A design strategy for making such a nanocomposite using HA, collagen, and chondroitin sulfate (proteoglycans) was developed with an intention of using it as a biomimetic bone graft for cartilage repair (a premature bone) as well as for bone repair. The hypothesis was that the cartilage is a key tissue of all growing bones because bone formation is initiated from the calcification of cartilage and then it would be replaced by the bone through endochondral ossification. Therefore, cartilage is regarded as a precursor of bone. The chondroitin sulfate is best known for its ability to promote the binding of chondronectin, which is the chon-drocyte attachment factor, to collagen and thus gradually stimulates chondrocyte adhesion. Accordingly, this nanocomposite system is likely to provide specific binding sites for chondrocytes. The crystallographic results confirmed the orientation of the c-axis of the HA nanocrystals along the longitudinal direction of the collagen and chondroitin sulfate complex. The distribution of HA was found to be almost uniform within the matrix and has substantial mechanical strength with fracture toughness 35-50 MPa and hardness 119-219 MPa. In addition, it has a potential capacity of bone remodeling through the process of endochondral ossification. Based on these results, the proteoglycans-immobilized HA/collagen nanocomposite may be used as a promising bone substitute.

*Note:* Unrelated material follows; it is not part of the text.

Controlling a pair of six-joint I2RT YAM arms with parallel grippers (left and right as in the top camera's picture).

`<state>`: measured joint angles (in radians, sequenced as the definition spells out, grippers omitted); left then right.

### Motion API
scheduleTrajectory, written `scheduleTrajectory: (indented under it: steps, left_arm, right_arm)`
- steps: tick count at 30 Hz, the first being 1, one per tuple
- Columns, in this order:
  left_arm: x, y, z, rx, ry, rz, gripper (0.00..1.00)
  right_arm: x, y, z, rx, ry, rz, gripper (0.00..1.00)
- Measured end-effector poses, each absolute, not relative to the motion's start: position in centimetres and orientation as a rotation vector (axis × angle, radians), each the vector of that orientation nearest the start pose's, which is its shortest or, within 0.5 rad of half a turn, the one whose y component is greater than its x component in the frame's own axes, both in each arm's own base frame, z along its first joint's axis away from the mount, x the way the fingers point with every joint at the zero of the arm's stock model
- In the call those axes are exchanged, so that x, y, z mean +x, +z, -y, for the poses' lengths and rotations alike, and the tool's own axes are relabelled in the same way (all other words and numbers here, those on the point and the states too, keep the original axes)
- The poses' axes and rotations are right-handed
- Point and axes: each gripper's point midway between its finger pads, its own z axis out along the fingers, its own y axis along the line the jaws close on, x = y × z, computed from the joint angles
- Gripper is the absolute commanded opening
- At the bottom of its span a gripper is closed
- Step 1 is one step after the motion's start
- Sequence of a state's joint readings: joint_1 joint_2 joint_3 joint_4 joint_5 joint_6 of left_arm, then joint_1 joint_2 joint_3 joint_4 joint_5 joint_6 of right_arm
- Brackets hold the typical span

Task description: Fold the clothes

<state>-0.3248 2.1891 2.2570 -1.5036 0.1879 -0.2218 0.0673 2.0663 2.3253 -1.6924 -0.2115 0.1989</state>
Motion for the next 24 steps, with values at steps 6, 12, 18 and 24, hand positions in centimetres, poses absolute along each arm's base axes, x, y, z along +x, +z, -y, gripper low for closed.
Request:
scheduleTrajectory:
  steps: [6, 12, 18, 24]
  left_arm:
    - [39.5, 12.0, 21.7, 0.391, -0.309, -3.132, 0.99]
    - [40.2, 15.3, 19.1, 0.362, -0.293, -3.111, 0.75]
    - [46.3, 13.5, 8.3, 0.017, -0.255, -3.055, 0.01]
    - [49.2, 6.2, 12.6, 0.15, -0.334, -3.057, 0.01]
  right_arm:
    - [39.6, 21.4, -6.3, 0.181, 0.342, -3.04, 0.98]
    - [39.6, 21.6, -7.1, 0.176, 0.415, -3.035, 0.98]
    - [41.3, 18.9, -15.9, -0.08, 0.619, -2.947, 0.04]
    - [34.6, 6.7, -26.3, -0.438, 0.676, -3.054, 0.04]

Nanocomposite grafts can also be used as a carrier vehicle for the delivery of growth factors. Recently, an HA/collagen nanocomposite system was biomimet-ically developed and used as a carrier for the delivery of rhBMP-2 [144,145]. The performance study of this kind of system is based on the hypothesis that the controlled release of rhBMP-2 biomolecules facilitates early callus and new bone growth upon implantation, as compared to other conventional biomaterials. As discussed earlier, the rhBMP-2 is a well-known osteoinductive protein. It should be noted that both naturally occurring BMPs and recombinant BMPs have long been used as osteogenic initiators in various bone-defective models in order to enhance the bone-healing process quite similar to autogenic bone. The studies found that the mechanical reliability of this system corroborated well with the strength of autogenic cancellous bone. The overall experimental results indicated that the in vivo performance of the nanocomposite with rhBMP-2 is better than the nanocomposite without rhBMP-2.
Early bone formation occurred with the use of rhBMP-2 treated composites, which implies their efficacy as a good bone graft. Based on these findings, this biomimetically processed system is considered as a perfect osteoconductive as well as osteoinductive bone graft. It can be used for anterior fusion of the cervical spine as well as inlay grafting bone defects in weight-bearing orthopedic sites. Although biomimetic design of bone grafts is still in the infant stage, there is a bright future for creating a new generation of bone grafts with improved toughness and structural analogy to natural bone, evidence of which can be found in recent and rapid publications.